BOSTON -- If you look and listen very carefully at Fenway Park, you can see them and hear them.
Who? The ghosts of 2003. Looking at the field before Friday night's historic interleague matchup between the Red Sox and Cubs, a Cubs fan could be forgiven for having flashbacks when he looked down and saw Eric Karros standing near the visitors' dugout.
Karros, who is in town to broadcast Saturday night's game for Fox with Kenny Albert, was a platoon first baseman for the 2003 Cubs and hit .286/.340/.446 for them that year with 12 home runs. That included a memorable game-winning blast to beat the Yankees at Wrigley Field in June. Although he likely wouldn't have been the starter for what should have been Game 1 of the Cubs/Red Sox World Series at Fenway Park -- Randall Simon played against most right-handed pitchers -- Karros was a key leader of that 2003 Cubs team. When he and catcher Damian Miller were dispatched elsewhere before the 2004 campaign began, the Cubs lost the team leadership they desperately needed. Despite being arguably more talented, the 2004 Cubs blew a wild-card spot they had all but locked up a week before season's end, and had to watch on television as the Red Sox broke their World Series drought that October.
But the year before, the two teams appeared headed for an Oct. 18, 2003 date and a World Series dream matchup between storied franchises in fabled ballparks. Neither one, though, could get the last five outs they needed to get there. The Cubs, cruising behind Mark Prior, were five outs away in Game 6; the crushing eight-run Marlins inning does not need to be relived by any Cubs fan, and they couldn't hold a lead in Game 7, either. The Red Sox were five outs away in Game 7 before Grady Little refused to lift a tiring Pedro Martinez. The Yankees came back, the Red Sox went home for the winter and Little never wore a Red Sox uniform again.
Karros got to play in Fenway the next year as a member of the Athletics; the Cubs never did get to the World Series, although many of the 2003 Red Sox did, the following year.
But for all the Cubs players who came so close and never made it; for 2003 Red Sox players like John Burkett, Brandon Lyon and others who came so close to a ring and never got one, this Cubs fan closed his eyes Friday night at Fenway Park for just a moment and dreamed of the World Series that never was.

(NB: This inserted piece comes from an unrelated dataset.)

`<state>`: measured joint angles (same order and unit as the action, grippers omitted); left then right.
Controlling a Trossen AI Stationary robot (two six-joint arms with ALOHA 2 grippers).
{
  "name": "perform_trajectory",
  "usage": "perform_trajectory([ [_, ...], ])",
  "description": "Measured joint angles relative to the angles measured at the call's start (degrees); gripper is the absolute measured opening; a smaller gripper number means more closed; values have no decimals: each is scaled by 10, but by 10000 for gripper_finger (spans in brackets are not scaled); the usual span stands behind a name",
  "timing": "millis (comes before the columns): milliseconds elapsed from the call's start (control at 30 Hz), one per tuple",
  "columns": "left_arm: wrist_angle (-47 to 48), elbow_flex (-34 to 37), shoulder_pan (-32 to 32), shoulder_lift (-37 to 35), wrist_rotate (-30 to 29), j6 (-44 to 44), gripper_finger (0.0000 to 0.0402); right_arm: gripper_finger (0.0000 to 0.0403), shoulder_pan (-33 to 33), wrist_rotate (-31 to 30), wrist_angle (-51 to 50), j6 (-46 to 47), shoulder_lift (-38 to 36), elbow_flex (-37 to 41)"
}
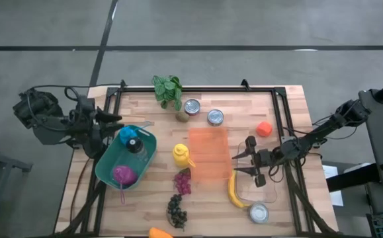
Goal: Pick & Place Food Item
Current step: Put the yellow water bottle into the green bin
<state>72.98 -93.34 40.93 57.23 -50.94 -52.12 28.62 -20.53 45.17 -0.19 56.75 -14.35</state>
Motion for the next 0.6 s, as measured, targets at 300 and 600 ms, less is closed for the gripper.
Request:
perform_trajectory([
  [300, -42, -2, 0, -4, 0, -6, 173, 189, 0, 0, 0, 0, 0, 0],
  [600, -110, -9, -17, 31, 22, 156, 173, 189, 0, 0, 0, 0, 0, 0],
])
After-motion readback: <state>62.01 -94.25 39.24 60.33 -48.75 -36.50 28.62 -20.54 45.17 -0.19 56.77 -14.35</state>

The game Friday night didn't live up to the hype; the Red Sox crushed the Cubs 15-5, which was the most runs scored by the Red Sox this year, the most allowed by the Cubs, and the biggest margin of -- pick one, victory or defeat -- for either team. It wasn't quite a game that will sit in any Cub fan's memory, although Red Sox fans may differ. Both teams' fans soaked in the atmosphere Friday, exchanged friendly greetings, and, unlike days when Yankees fans invade Fenway Park, actually seemed to enjoy each others' company.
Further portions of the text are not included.